The industry could create between 5,000 and 11,000 green jobs, disproportionately in areas aligned with the leveling-up agenda. It could also increase UK fuel security.

The competition builds on the work of previous Department for Transport industry competitions, including the Advanced Biofuels Demonstration Competition (ABDC) and the ongoing Future Fuels for Flight and Freight Competition (F4C) with the aim of unlocking the future environmental and economic benefits an advanced fuels industry can bring to the UK.

It is being delivered with the support of Ricardo Energy and Environment and E4tech.

Shortlisted organizations:

  • Advanced Biofuel Solutions Ltd. Advanced Biofuel Solutions (ABSL) will work with a British refinery and British engineering company to produce a detailed engineering design for a new facility in Cheshire. The plant will use gasification and Fischer-Tropsch (FT) technology to convert 133,000 tonnes of waste a year into a biocrude that can be upgraded to aviation fuel.

  • alfanar Energy Ltd. alfanar’s lighthouse green fuels (LGF) project, located in Tees Valley, will use gasification and FT technology to convert household and commercial waste into around 180 million liters of SAF and naphtha. The project is currently completing design optimization work ahead of starting FEED by the end of 2021.

  • Fulcrum BioEnergy Ltd. The Fulcrum NorthPoint project, being developed at the Stanlow Manufacturing Complex in Ellesmere Port, will use proven technology and processes based on the company’s first commercial-scale facility currently being commissioned in the US. Once fully operational, NorthPoint will convert residual waste into around 100 million liters of SAF using gasification and FT technology. Funding will support the FEED stage of project work.

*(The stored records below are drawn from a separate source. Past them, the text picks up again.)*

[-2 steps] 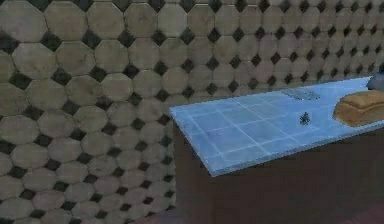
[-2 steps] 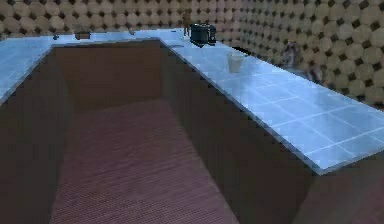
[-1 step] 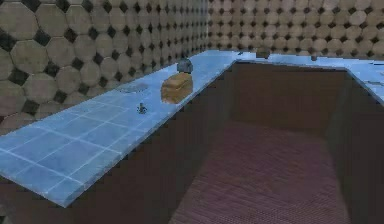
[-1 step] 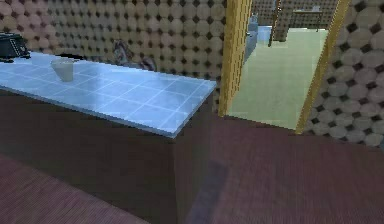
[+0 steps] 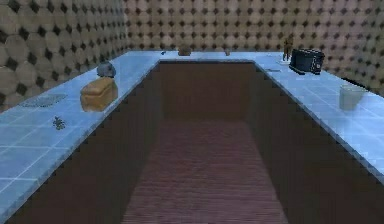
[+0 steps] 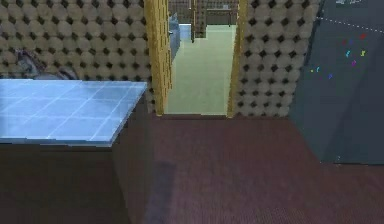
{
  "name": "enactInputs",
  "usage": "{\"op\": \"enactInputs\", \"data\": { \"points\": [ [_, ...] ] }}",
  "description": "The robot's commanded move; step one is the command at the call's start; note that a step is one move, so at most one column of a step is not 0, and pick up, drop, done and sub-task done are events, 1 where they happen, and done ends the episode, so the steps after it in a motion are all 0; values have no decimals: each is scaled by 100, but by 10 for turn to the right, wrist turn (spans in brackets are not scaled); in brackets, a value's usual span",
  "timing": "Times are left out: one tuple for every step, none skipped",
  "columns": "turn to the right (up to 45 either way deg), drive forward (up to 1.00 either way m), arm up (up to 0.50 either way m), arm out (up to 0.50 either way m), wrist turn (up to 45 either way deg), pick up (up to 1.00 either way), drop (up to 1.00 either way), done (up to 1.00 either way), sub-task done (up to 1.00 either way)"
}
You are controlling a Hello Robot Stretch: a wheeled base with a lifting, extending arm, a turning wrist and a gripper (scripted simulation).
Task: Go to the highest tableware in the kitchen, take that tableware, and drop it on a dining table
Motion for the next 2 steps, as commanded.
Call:
{"op": "enactInputs", "data": {
  "points": [
    [30,0,0,0,0,0,0,0,0],
    [0,65,0,0,0,0,0,0,0]
  ]
}}
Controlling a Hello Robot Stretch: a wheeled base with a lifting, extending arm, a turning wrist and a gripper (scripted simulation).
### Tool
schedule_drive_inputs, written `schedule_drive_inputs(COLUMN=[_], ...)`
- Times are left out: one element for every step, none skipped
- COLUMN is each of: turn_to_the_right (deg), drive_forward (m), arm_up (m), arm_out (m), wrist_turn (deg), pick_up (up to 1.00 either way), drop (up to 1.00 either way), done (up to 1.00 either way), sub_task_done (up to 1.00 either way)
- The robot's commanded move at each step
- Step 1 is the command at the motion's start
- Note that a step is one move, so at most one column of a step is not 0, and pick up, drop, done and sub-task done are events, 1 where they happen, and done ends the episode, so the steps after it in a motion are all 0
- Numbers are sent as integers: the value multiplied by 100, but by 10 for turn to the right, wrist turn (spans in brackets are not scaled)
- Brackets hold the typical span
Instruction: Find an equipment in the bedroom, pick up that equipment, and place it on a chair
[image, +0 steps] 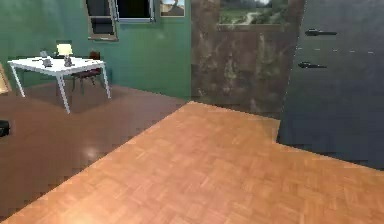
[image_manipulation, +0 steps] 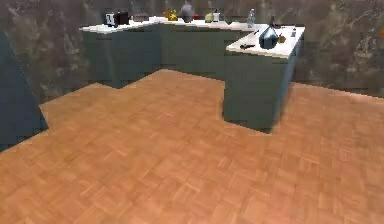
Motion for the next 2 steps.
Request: schedule_drive_inputs(turn_to_the_right=[450,270], drive_forward=[0,0], arm_up=[0,0], arm_out=[0,0], wrist_turn=[0,0], pick_up=[0,0], drop=[0,0], done=[0,0], sub_task_done=[0,0])
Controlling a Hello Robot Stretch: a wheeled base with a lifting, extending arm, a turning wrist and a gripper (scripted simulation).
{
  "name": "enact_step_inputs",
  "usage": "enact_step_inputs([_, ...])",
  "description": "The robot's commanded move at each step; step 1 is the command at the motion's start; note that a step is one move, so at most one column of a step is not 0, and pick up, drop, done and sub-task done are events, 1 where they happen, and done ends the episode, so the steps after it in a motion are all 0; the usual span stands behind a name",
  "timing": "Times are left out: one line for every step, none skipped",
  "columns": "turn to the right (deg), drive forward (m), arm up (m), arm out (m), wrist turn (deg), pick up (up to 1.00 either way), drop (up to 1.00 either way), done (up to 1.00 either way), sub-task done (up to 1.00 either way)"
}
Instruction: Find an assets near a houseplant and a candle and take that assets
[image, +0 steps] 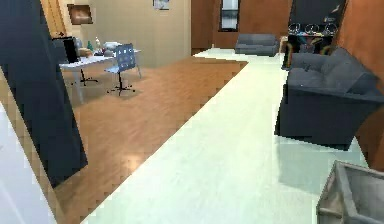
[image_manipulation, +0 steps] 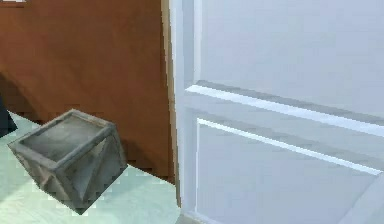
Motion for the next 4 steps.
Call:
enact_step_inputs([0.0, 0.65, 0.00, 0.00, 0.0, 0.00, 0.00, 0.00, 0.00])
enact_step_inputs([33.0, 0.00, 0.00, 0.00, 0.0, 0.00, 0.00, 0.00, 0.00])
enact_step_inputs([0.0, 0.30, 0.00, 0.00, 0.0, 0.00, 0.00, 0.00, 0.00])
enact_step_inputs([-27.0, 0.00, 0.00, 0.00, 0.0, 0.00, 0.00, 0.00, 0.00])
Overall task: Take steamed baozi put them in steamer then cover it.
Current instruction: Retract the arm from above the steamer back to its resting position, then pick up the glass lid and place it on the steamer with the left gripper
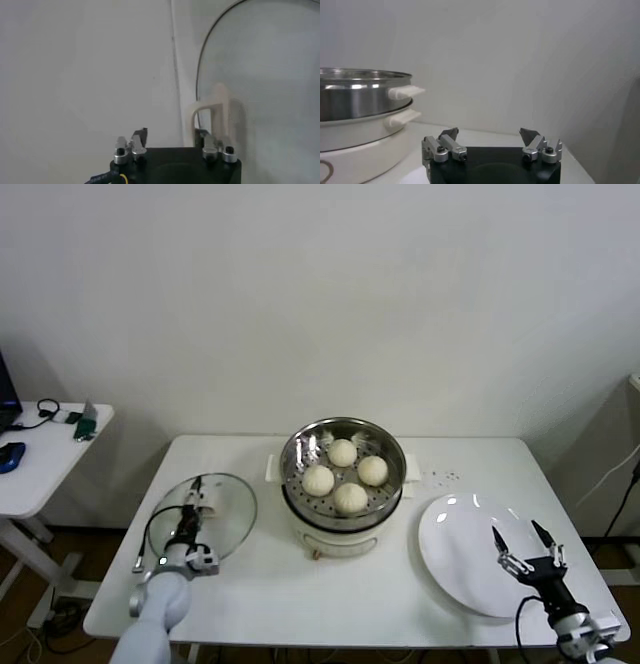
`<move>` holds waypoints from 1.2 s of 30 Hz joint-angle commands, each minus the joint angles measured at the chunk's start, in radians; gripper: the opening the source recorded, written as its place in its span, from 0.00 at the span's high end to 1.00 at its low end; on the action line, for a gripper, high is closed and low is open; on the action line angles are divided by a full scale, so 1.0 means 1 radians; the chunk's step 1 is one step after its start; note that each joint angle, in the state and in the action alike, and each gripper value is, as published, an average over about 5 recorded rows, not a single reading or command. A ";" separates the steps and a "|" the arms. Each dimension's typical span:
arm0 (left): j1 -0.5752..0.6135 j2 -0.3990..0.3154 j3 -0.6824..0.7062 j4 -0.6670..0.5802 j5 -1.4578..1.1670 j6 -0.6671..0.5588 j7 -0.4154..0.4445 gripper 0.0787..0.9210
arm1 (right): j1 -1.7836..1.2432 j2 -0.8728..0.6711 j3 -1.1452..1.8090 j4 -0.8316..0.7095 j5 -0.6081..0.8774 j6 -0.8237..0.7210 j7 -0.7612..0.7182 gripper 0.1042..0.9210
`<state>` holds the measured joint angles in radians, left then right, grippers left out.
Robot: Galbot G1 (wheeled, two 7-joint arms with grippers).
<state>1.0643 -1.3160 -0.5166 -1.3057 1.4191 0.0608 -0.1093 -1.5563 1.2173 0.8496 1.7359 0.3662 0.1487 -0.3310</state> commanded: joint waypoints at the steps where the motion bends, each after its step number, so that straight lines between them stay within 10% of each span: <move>1: -0.008 0.002 0.001 0.013 -0.020 -0.011 0.006 0.45 | 0.000 0.015 -0.010 -0.004 -0.029 0.003 -0.002 0.12; 15: 0.031 0.019 0.012 -0.069 -0.074 0.021 -0.018 0.90 | 0.007 0.019 -0.006 -0.018 -0.040 0.010 -0.004 0.12; 36: 0.367 0.289 -0.021 -0.735 -0.271 0.402 -0.019 0.92 | 0.062 -0.032 -0.039 -0.080 -0.037 0.003 -0.001 0.12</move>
<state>1.2769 -1.1568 -0.5226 -1.7062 1.2561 0.2835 -0.1362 -1.5135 1.1944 0.8231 1.6753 0.3304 0.1532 -0.3343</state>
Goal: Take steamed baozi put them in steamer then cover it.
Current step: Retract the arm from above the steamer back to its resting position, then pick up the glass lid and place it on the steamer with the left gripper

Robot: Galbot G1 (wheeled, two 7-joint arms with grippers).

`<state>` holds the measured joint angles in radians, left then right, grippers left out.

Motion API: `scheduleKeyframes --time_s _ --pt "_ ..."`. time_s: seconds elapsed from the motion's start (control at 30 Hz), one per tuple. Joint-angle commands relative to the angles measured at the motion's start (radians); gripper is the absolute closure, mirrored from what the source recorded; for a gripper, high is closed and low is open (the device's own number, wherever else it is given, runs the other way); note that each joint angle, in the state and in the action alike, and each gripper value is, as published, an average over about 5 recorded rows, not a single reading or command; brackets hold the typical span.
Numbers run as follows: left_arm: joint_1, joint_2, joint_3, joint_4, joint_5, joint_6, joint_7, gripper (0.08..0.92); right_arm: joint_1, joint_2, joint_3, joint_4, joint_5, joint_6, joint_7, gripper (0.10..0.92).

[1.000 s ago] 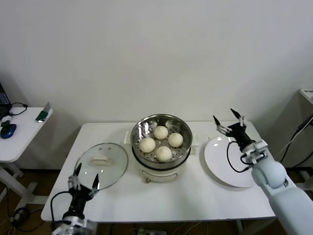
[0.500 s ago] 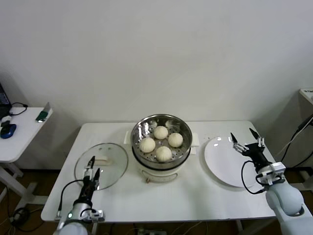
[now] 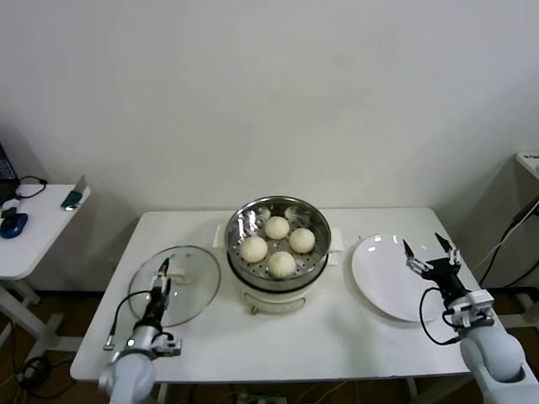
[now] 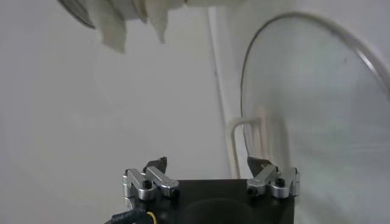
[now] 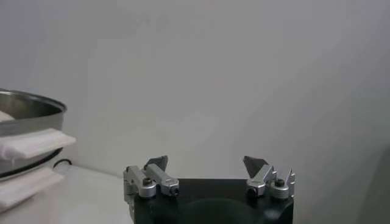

  • Green Fuels Research Ltd. The firefly project is a joint endeavor between Green Fuels, Petrofac and Cranfield University that aims to demonstrate and certify a technology route to SAF from sewage sludge—a fully biogenic, UK-derived waste feedstock. Funding will support the project’s pre-FEED development stage.

  • Lanzatech UK Ltd. Funding will support the FEED stage of a proposed Lanzatech facility, located in Port Talbot, South Wales. The facility will produce more than 100 million liters a year of SAF, using ethanol from biogenic wastes and industry flue gases, with the potential to support significant jobs in the area.

  • LanzaTech UK Ltd and Carbon Engineering. This feasibility study project proposes the integration of innovative technologies to produce more than 100 million liters per year of SAF. Carbon dioxide (CO2) captured from the atmosphere using Carbon Engineering’s direct air capture (DAC) technology, and hydrogen from water electrolysis, will be converted into SAF using LanzaTech’s gas fermentation and LanzaJetTM’s alcohol-to-jet technology developed by LanzaTech and Pacific Northwest National Laboratory (PNNL). Project members British Airways and Virgin Atlantic will study offtake potential and go-to-market routes for the fuel.

  • Nova Pangaea Technologies (UK) Ltd. This feasibility project is a partnership between British Airways, LanzaJet and Nova Pangaea Technologies. It will study the optimal design to construct a facility that produces more than 100 million liters a year using UK woody residues and the integration of Nova Pangaea’s REFNOVA and LanzaJetTM’s alcohol-to-jet fuel technology.

  • Velocys Projects Ltd. The Altalto project is being developed by Velocys and British Airways, to build a commercial waste-to-SAF plant in Immingham, Lincolnshire. Altalto will take hundreds of thousands of tonnes per year of black bag waste and convert it into SAF using gasification and FT technology. The project has received planning consent from North East Lincolnshire Council and funding will support progress towards FEED.